- Wind River Adventures: My Life in Frontier Wyoming
Found in a random used bookstore in Nevada, am planning on backpacking in the Wind River Range this summer. Fun book and the author painted a very respectful picture of the Native Americans he spent so much time with. Quotes:- Page 78, an Indian chief after meeting the POTUS: “Washakie no good talk. Washakie’s heart talks to great white chief. Washakie’s heart says he is glad, and asked Great Spirit to bless white chief and make his heart good toward the Indian.”
- Page 227: “The Indian, when I first knew him, was far different than he is today. They they were proud, haughty, and independent; kings in their own domain with an empire for their hunting grounds. And until the white man said stop, they knew no ruler. The Indian, as a race, never knew what it was to be despised. Far from aspiring to be like the white man, he has looked forward with a feeling of dread to the coming of the day when he would lose his ethnic individuality.”
- Page 229: His reflections on the American Indians, after being asked by an audience member if it was “… better that the white man has taken this country from the Indians” as he could “… see clearly the hand of God in the setting aside of the American Indian and the establishing thereon a higher and better religion and civilization.” His answer: “Friend, that is a pretty big question to answer. I do not know whether I can answer it or not but I will say this. If you look at it from a commercial standpoint there is no doubt but that the white man has made greater and more intensive use of this country than the Indian would perhaps in a thousand years. But if you look at it from the standpoint of right and justice and honesty and fair dealing, it takes on an entirely different appearance. Suppose there came from the west a race of people as much more numerous and powerful as we were over the American India and they swept us back into the Atlantic Ocean, setting our remnants aside on reservations here and there and establishing on the continent a higher and better civilization and religion — from their point of view. Do you still see the hand of God as clearly as you did before?”

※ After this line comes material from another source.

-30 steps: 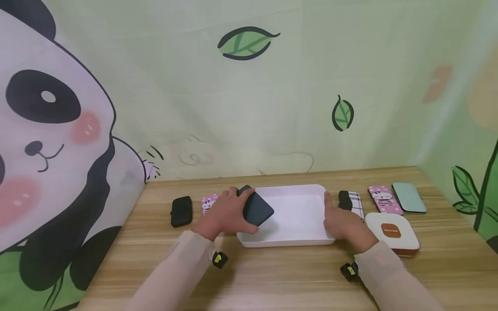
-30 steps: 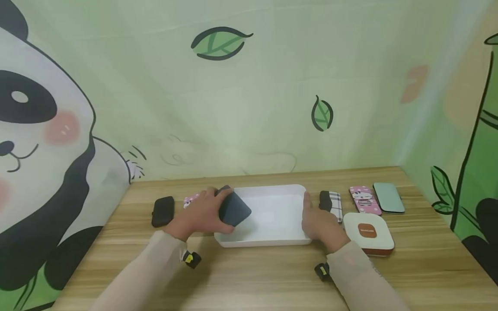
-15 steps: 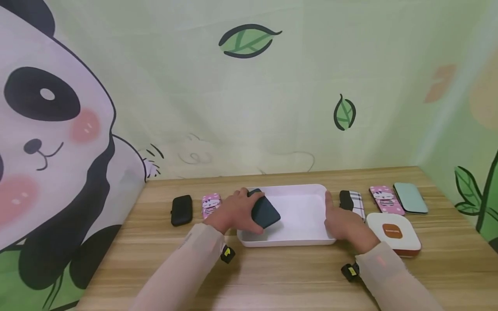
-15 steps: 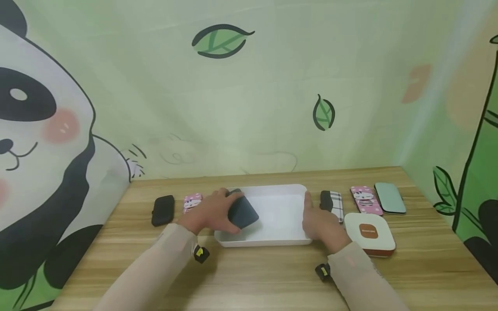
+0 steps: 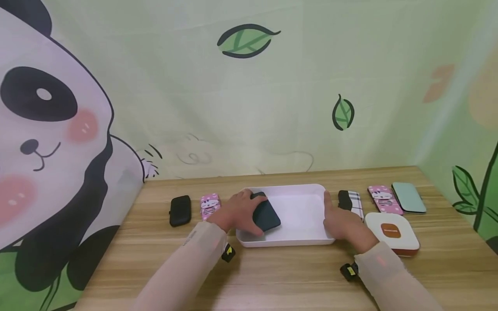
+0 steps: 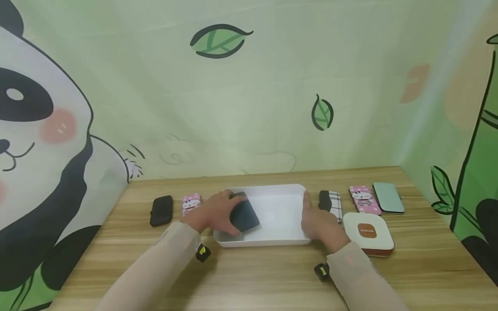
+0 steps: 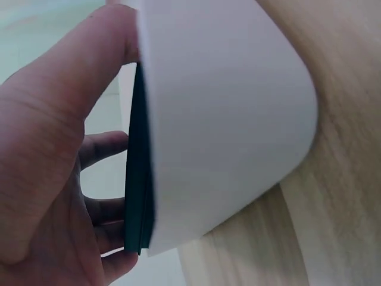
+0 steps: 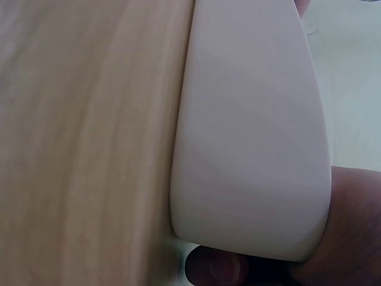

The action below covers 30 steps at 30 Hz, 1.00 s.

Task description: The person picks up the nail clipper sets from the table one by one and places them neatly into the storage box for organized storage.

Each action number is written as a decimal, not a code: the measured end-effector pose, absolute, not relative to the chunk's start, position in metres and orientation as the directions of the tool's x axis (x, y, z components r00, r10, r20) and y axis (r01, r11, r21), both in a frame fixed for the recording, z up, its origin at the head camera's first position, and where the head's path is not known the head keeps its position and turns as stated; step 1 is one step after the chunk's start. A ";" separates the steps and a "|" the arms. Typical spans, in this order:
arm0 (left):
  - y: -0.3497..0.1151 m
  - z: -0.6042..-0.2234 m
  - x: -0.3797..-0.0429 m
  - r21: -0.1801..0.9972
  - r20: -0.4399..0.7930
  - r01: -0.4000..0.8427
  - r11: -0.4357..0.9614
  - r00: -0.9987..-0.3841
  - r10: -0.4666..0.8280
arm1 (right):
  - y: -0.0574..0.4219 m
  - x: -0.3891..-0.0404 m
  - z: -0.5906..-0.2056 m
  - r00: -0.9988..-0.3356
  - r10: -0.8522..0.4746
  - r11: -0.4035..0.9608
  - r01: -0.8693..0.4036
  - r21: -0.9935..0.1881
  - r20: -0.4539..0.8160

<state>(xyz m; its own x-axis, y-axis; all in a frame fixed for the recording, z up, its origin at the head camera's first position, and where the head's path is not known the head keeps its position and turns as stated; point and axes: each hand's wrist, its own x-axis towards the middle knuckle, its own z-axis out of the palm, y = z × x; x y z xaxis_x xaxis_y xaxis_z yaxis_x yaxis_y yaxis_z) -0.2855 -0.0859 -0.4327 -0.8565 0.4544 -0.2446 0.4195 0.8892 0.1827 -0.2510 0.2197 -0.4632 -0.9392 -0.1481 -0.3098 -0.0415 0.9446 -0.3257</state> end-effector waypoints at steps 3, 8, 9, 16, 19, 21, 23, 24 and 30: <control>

- Page 235, his concluding paragraph: “I believe I know the Indian and believe the Indian was a man before outrage and oppression made of him a savage. I have known him as a savage and as a fighting man in the pride and insolence of his strength. I have known him as a monarch whipped into submission…. I have smoked with him the pipe of peace and I have sat with him at his feasts and in his councils. And when I compare them all – the red and white race – calmly in my own mind, their vices and virtues, their sterling worth and their shortcomings, the Indian does not suffer by comparison. When you see an Indian sitting on a curb or standing on the corner with that faraway expression upon his countenance, indifferent to the fate or progress of the world, remember that the white man has taken his country and made him what he is today – a nation conquered and a people dispossessed. His pride is humbled, and his spirit is subdued. His heart is broken. As a race his sun is set.”